[Work instruction]: The copy must match the data word for word and contain no pictures.

[Supplied data]:
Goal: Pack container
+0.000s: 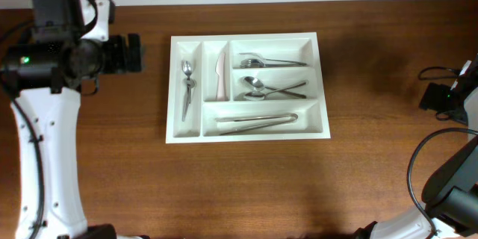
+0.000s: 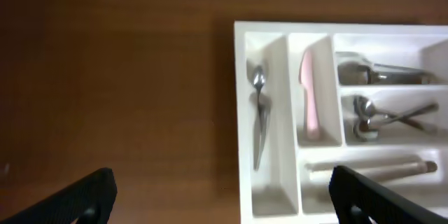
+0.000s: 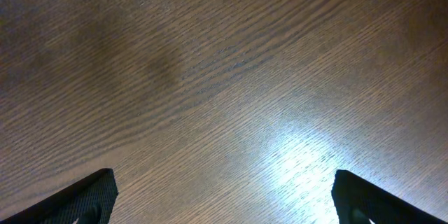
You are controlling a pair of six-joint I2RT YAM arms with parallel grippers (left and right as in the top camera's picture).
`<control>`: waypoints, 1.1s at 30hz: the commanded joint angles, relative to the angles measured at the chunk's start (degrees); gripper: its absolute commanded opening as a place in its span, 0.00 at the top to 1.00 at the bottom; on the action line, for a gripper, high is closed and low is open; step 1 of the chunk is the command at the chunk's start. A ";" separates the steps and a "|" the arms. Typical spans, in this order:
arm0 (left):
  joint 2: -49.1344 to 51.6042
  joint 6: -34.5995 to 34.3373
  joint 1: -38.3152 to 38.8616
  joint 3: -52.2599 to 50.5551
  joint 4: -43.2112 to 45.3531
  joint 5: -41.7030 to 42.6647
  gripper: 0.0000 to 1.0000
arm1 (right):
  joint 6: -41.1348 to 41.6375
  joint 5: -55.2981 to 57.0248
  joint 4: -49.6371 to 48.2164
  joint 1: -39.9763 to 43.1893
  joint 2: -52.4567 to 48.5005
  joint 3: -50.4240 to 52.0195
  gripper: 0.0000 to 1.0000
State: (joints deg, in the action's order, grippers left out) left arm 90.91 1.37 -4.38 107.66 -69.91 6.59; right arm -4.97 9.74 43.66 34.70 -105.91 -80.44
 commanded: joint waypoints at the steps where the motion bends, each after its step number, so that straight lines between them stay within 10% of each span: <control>1: -6.34 0.70 -1.33 -5.25 -0.52 -0.28 0.01 | -0.15 0.09 0.00 -0.17 0.63 0.42 0.01; 18: -69.31 -10.36 -1.31 -52.83 16.35 10.49 0.01 | -0.17 0.09 0.00 -0.17 0.63 0.42 0.02; 33: -73.64 -10.27 -1.31 -54.12 11.67 9.94 0.01 | -0.17 0.09 0.02 -0.17 0.63 0.42 0.01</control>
State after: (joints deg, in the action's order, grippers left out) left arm 17.56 -8.43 -5.58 53.93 -57.14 16.73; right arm -4.97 9.76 43.66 34.70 -105.91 -80.44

[Written solution]:
Goal: Pack container
+0.000s: 
+0.000s: 
+0.000s: 
You are controlling a pair of six-joint I2RT YAM arms with parallel grippers (left and right as in the top camera's picture).
`<control>`: waypoints, 1.1s at 30hz: the commanded joint angles, relative to the angles measured at the chunk's start (degrees); gripper: its absolute commanded opening as a place in its span, 0.00 at the top to 1.00 at the bottom; on the action line, for a gripper, high is closed and low is open; step 1 of the chunk is the command at the chunk's start. A ";" separates the steps and a "|" the arms. Typical spans, in this order:
arm0 (left):
  joint 2: -49.1344 to 51.6042
  joint 6: -34.5995 to 34.3373
  joint 1: -38.3152 to 38.8616
  joint 3: -52.2599 to 50.5551
  joint 4: -43.2112 to 45.3531
  joint 5: -41.7030 to 42.6647
  gripper: 0.0000 to 1.0000
arm1 (right):
  joint 6: -41.1348 to 41.6375
  joint 5: -55.2981 to 57.0248
  joint 4: -49.6371 to 48.2164
  joint 1: -39.9763 to 43.1893
  joint 2: -52.4567 to 48.5005
  joint 3: -50.4240 to 52.0195
  gripper: 0.0000 to 1.0000
State: (joints deg, in the action's order, grippers left out) left arm 90.91 1.37 -4.38 107.66 -69.91 6.59; right arm -4.97 9.74 43.66 34.70 -105.91 -80.44
 commanded: joint waypoints at the steps where the motion bends, each after its step number, so that straight lines between them stay within 10% of each span: <control>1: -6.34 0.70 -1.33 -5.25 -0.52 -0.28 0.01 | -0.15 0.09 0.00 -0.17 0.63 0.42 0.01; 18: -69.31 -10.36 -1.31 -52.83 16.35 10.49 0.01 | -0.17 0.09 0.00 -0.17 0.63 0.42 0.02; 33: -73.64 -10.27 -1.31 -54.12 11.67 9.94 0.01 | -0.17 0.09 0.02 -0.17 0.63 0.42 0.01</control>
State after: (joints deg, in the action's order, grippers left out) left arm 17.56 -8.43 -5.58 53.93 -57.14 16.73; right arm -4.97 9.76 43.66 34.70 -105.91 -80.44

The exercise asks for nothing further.